Schematic showing flow of material around sinter plant
The cold strength of sinter is measured using standard tests such as the Tumbler test 1 and the shatter test. 2 While these tests provide a useful indication of sinter strength, they cannot provide information on the amount of return fines that would be generated in a certain transport circuit. Apart from the cold strength of sinter, parameters specific to a transport circuit such as the length of conveyors, the height of drop between conveyors and the number of drops determine the percentage of return fines generated. The effect of these parameters cannot be captured through standard tests of cold strength and needs to be investigated using customised tests.
The literature available on degradation of sinter during transportation is limited. The most comprehensive work on the subject is probably that of Teo et al. 3 In this work, the authors quantified the effect of particle size, drop height and number of drops on degradation of lumpy materials such as iron ore sinter, coal, coke and iron ore. Theories of breakage were also used to explain experimental observations of degradation. Delebarre et al. 4 used the Epstein theory to predict the size distribution of sinter and coke after a certain number of drops. Both these works, however, did not report the effect of various parameters on generation of sinter return fines and it is the objective of the present work to address this.
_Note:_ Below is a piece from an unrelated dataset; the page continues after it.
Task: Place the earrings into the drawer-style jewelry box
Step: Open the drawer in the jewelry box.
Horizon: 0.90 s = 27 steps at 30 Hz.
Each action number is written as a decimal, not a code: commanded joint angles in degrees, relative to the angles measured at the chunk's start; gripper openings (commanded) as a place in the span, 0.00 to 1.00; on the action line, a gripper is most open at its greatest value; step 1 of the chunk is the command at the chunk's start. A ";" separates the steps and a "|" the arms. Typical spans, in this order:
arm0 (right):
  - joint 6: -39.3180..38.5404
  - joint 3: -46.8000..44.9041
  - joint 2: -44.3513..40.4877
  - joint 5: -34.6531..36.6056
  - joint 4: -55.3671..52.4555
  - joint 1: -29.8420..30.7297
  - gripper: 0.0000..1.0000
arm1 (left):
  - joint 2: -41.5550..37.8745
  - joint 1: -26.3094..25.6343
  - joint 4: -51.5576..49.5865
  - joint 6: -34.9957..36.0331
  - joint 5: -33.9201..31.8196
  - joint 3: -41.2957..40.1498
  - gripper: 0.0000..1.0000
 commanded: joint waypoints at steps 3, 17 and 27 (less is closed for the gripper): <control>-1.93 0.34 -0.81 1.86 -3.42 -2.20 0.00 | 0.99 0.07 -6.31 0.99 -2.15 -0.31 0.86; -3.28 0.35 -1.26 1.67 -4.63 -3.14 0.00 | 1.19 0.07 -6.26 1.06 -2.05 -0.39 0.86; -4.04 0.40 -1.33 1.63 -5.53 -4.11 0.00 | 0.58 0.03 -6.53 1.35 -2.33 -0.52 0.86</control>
The objective of this work was to simulate the steps involved in transportation of sinter, i.e. conveying and drops, and to investigate the effect of sinter size, drop height and conveying time on generation of return fines (<5 mm). Details of the experimental setup used to simulate sinter degradation, the design of experiments and the results are presented in the sections that follow.
Experimental
Three types of experiments, namely, Tumbler tests, Drop tests and Vibration tests were conducted on different size fractions of sinter to investigate their breakage behaviour. Tumbler tests were conducted as per ISO 3271/75 to estimate the cold strength of sinter and to provide a basis for comparison against drop tests and vibration tests. The size of sinter was varied in the Tumbler tests as shown in Table 1. After each test, sinter was screened into various size fractions and the weight percent of each size fraction was determined.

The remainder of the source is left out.